I've been selective about which social media I've adopted. I skipped (with a couple of exceptions) the listservs, newsgroups, and discussion groups in favor of blogging. I skipped MySpace and Facebook in favor of LinkedIn. I'm on Twitter but I'll never be the mayor of anything on Foursquare and you won't find me on Tumblr, Flickr, or any other site developed by hipsters who can't find the letter "e" on their keyboards. All in all, if there's a common thread amongst the social spaces I've joined, it's that blogging, Twitter, and LinkedIn have connected me with and kept me connected to the sort of people I would choose as friends offline. If I had any friends offline, that is. As my sister once pointed-out, I no longer need to clarify that someone is an "online" friend because those are the sort I favor and for the most part, the only ones I have.

Notwithstanding, I appreciate that those whom I count as friends are a distinct group from the many others I interact with online. In this, I think there's still some meaning to the concept of friendship in the online world; whether it's materially different than friendship in the offline one is worth discussing. Mark Bennett did so recently:
Before I euthanized my account there, I had hundreds of “friends” on Facebook. Most of them I knew only slightly; some of them I didn’t even really like. Precious few of them were genuine friends.

Someone (I wish I could find a link to give proper credit) coined the term “frends” to represent those online acquaintances—similar to friends, but not quite—a variance that makes all the difference in the world.

A true friend is one who, when he finds out you are in trouble, will drop what he is doing and do what he can to help. Want to know how many genuine friends you have? Get charged with a serious crime.


Facebook devalues friendship by calling something that when it isn’t truly: six hundred frends, and if you’re extraordinarily lucky two or three friends.

Who are your true friends? (A benediction: May you never find out!)

More importantly (and more in your control), are you a true friend?
Mike Cernovich suggested that asking who one's friends are is asking precisely the wrong question; instead, he advised us to ask "To whom am I a friend?" He wrote:
To be a great friend puts the action where it should be - on ourselves. When's the last time you go out of bed at 3 in the morning to bail a friend out of jail? Loan a friend a grand? Or to jump start a car? Or to listen to someone bitch about stupid shit?

Friendship requires elevating the other person - your friends. When I have money, my friends have money. It's really that simple. Friendship is a sort of voluntary socialism. Of course there will always be the occasional mooch, but one can get an STD from having sex. Does this mean you stop having sex - or that you start being careful? So, too, it is with friends.

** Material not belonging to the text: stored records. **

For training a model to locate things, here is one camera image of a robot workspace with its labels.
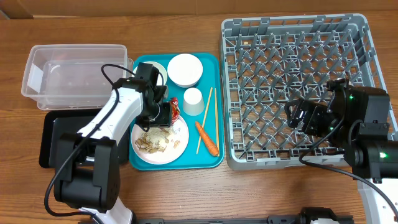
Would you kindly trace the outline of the red foil wrapper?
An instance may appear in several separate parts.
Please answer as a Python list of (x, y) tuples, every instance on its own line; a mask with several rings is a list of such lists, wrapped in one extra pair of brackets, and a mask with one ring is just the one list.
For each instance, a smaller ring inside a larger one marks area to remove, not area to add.
[(178, 120), (180, 116), (180, 108), (178, 106), (178, 99), (176, 97), (171, 98), (170, 100), (171, 109), (172, 109), (172, 124)]

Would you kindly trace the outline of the white plate with food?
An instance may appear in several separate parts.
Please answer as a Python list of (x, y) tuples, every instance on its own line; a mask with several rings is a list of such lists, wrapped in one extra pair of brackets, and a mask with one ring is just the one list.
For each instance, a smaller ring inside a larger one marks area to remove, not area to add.
[(188, 142), (188, 126), (181, 116), (169, 128), (150, 128), (145, 132), (135, 124), (131, 131), (134, 152), (140, 159), (153, 165), (164, 165), (177, 160)]

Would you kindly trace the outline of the pale green bowl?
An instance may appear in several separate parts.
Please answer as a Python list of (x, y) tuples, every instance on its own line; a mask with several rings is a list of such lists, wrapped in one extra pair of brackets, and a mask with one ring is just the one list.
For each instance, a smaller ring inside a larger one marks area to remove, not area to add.
[(158, 62), (140, 62), (133, 70), (131, 80), (154, 89), (157, 86), (167, 85), (167, 72)]

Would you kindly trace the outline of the white cup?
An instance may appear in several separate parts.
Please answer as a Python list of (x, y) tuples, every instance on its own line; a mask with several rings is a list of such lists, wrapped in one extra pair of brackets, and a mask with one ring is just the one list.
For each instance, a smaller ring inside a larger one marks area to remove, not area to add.
[(183, 111), (190, 116), (197, 116), (204, 110), (204, 101), (201, 91), (197, 88), (188, 88), (183, 94)]

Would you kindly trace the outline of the pink bowl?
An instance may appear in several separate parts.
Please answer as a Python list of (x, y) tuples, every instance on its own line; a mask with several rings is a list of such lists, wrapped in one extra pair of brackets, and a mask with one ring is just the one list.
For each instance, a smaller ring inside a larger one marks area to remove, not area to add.
[(167, 65), (169, 78), (179, 87), (194, 86), (203, 74), (200, 59), (192, 54), (178, 54)]

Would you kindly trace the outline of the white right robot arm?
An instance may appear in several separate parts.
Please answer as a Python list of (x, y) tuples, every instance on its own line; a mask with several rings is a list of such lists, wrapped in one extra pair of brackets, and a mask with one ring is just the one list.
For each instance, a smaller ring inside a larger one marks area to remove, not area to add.
[[(318, 138), (299, 161), (356, 180), (368, 223), (397, 223), (397, 141), (389, 134), (390, 96), (381, 88), (353, 86), (342, 78), (326, 87), (332, 93), (327, 105), (297, 99), (284, 106), (289, 127), (300, 126)], [(351, 172), (304, 159), (325, 141), (340, 149)]]

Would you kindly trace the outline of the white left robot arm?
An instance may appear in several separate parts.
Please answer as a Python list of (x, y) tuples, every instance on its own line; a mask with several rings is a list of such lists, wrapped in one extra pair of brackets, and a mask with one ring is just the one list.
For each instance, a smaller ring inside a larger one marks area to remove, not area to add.
[(129, 78), (111, 82), (108, 102), (75, 134), (63, 134), (57, 143), (55, 175), (47, 187), (44, 206), (54, 195), (74, 211), (68, 216), (87, 215), (95, 223), (136, 223), (135, 213), (119, 198), (118, 144), (131, 123), (143, 131), (172, 124), (172, 107), (164, 102), (167, 86), (157, 85), (160, 72), (140, 63)]

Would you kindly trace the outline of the grey dishwasher rack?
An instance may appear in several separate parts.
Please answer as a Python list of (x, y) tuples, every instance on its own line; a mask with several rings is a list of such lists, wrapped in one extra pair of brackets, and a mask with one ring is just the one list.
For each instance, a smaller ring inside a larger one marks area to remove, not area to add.
[(233, 170), (297, 166), (315, 141), (287, 124), (291, 100), (326, 104), (328, 80), (385, 88), (362, 14), (252, 17), (221, 23), (227, 163)]

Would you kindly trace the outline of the teal serving tray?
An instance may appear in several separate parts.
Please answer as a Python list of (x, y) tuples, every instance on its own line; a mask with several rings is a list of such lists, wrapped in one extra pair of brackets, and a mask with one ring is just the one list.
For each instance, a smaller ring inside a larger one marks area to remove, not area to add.
[(129, 161), (138, 170), (213, 168), (224, 158), (219, 62), (209, 53), (144, 55), (159, 68), (180, 114), (169, 128), (130, 127)]

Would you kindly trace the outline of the left wooden chopstick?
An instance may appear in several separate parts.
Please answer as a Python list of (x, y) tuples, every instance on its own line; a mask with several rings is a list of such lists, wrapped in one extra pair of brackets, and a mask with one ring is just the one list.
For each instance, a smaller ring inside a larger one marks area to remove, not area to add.
[[(206, 117), (207, 117), (207, 114), (208, 114), (208, 108), (209, 108), (209, 105), (210, 105), (210, 100), (211, 100), (212, 93), (213, 93), (213, 87), (210, 88), (210, 92), (209, 92), (208, 99), (207, 99), (207, 102), (206, 102), (205, 115), (203, 117), (203, 121), (202, 121), (202, 124), (201, 124), (201, 127), (203, 129), (204, 129), (204, 126), (205, 126), (205, 123), (206, 123)], [(201, 136), (199, 136), (199, 139), (198, 139), (196, 155), (199, 153), (200, 144), (201, 144)]]

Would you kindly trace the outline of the wooden chopstick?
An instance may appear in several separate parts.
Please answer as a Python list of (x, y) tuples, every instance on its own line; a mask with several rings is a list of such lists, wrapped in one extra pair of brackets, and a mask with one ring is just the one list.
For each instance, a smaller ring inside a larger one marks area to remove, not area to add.
[(216, 147), (218, 150), (217, 157), (220, 156), (220, 140), (219, 140), (219, 123), (218, 123), (218, 99), (217, 89), (215, 88), (215, 130), (216, 130)]
[[(209, 108), (209, 105), (210, 105), (210, 100), (211, 100), (212, 93), (213, 93), (213, 87), (210, 88), (210, 92), (209, 92), (208, 99), (207, 99), (207, 102), (206, 102), (205, 115), (203, 117), (203, 121), (202, 121), (202, 124), (201, 124), (201, 127), (203, 129), (204, 129), (204, 126), (205, 126), (205, 123), (206, 123), (206, 117), (207, 117), (207, 114), (208, 114), (208, 108)], [(199, 139), (198, 139), (196, 155), (199, 153), (200, 144), (201, 144), (201, 136), (199, 136)]]

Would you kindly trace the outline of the right wooden chopstick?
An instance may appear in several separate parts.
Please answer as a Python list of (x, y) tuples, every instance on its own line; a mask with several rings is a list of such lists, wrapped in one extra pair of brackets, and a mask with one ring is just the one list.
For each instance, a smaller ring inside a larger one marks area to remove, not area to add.
[(216, 130), (216, 147), (218, 150), (217, 157), (220, 156), (220, 140), (219, 140), (219, 123), (218, 123), (218, 99), (217, 89), (215, 88), (215, 130)]

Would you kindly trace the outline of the orange carrot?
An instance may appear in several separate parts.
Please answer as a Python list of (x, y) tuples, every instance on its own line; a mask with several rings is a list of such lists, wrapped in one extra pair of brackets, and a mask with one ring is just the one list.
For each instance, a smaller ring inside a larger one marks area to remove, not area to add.
[(195, 126), (196, 126), (196, 129), (197, 129), (197, 131), (198, 131), (198, 133), (199, 133), (199, 135), (201, 137), (201, 140), (204, 142), (208, 152), (212, 156), (218, 156), (219, 149), (218, 149), (217, 145), (212, 141), (212, 139), (206, 133), (206, 131), (204, 130), (202, 125), (198, 121), (196, 121), (195, 122)]

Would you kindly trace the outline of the clear plastic bin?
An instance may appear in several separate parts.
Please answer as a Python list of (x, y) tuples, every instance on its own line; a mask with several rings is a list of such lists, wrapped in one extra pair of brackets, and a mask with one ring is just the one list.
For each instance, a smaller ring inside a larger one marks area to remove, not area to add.
[(127, 48), (119, 44), (53, 44), (31, 48), (21, 94), (40, 110), (101, 108), (111, 85), (101, 72), (104, 64), (132, 69)]

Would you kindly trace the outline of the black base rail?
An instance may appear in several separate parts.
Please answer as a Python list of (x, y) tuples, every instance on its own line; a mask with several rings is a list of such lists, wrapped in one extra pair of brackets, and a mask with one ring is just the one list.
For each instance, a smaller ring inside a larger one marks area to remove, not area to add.
[(354, 224), (351, 215), (336, 215), (332, 209), (324, 207), (303, 207), (296, 215), (270, 215), (266, 218), (211, 218), (188, 220), (165, 220), (145, 218), (138, 224)]

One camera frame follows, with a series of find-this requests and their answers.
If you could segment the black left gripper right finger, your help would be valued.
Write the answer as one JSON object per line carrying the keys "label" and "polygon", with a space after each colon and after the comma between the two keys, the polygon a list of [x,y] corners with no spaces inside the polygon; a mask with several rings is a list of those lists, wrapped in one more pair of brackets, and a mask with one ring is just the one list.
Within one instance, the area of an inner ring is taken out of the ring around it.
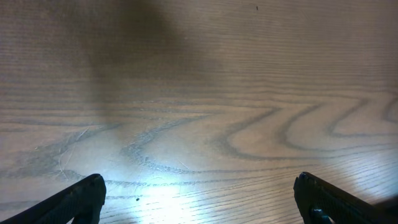
{"label": "black left gripper right finger", "polygon": [[397,205],[377,208],[309,172],[295,179],[294,199],[304,224],[397,223]]}

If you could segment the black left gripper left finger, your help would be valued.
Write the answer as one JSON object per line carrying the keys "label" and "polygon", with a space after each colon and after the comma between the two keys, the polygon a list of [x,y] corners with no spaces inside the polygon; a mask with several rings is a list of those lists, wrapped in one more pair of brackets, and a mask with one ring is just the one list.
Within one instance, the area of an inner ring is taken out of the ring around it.
{"label": "black left gripper left finger", "polygon": [[91,174],[1,224],[98,224],[106,186],[100,174]]}

Who are you a friend to? If you wouldn't come pick me up at 3 a.m. when my car broke down, you're not my friend. Why waste time and energy pretending we're friends? We're not, and that's cool, and friendship is so great that you should devote your time to someone who is actually a friend.


When you start thinking about what you can do for other people, something contradictory happens: People start thinking about what they can do for you.


We are not what we say or think, but are what we do. We become what we do. If we do good things for people, even if we begin as sons of bitches, we change.
Scott Greenfield happily noted that this friendship discussion reminded him of the good old days in the legal blogosphere, when someone would write something on a side topic "and somebody else quibbles for kicks"; "I want in," he wrote:
It will likely come as surprise to some readers, particularly those without a sense of humor or a great deal of life experience, that I'm a pretty good friend to others. Despite my playing the curmudgeon and my refusal to coddle the needy and whiny, I'm usually there for people in need, real friends and even casual acquaintances. Even those I only know from the internet. It's my nature to try to help, regardless of whether the problem is self-induced foolishness or bad luck. I'm the guy you want standing behind you in a fight. There are a good many of you out there who I've help over the years, and you know who you are.

And in return, not much. For some, it's a matter of narcissism, where you "deserved" help and I did nothing more than gave you what the world owed you. For others, it's selfishness, that you are happy to take but disinclined to give. For a few, it's low self-esteem, where you resented me for helping you (hey, you asked) and became angry with me for your sense of "debt" on your shoulder. Sometimes it's a combination of motives and issues, but the net result is the same. Help someone and make an enemy for it. Or at least not a friend.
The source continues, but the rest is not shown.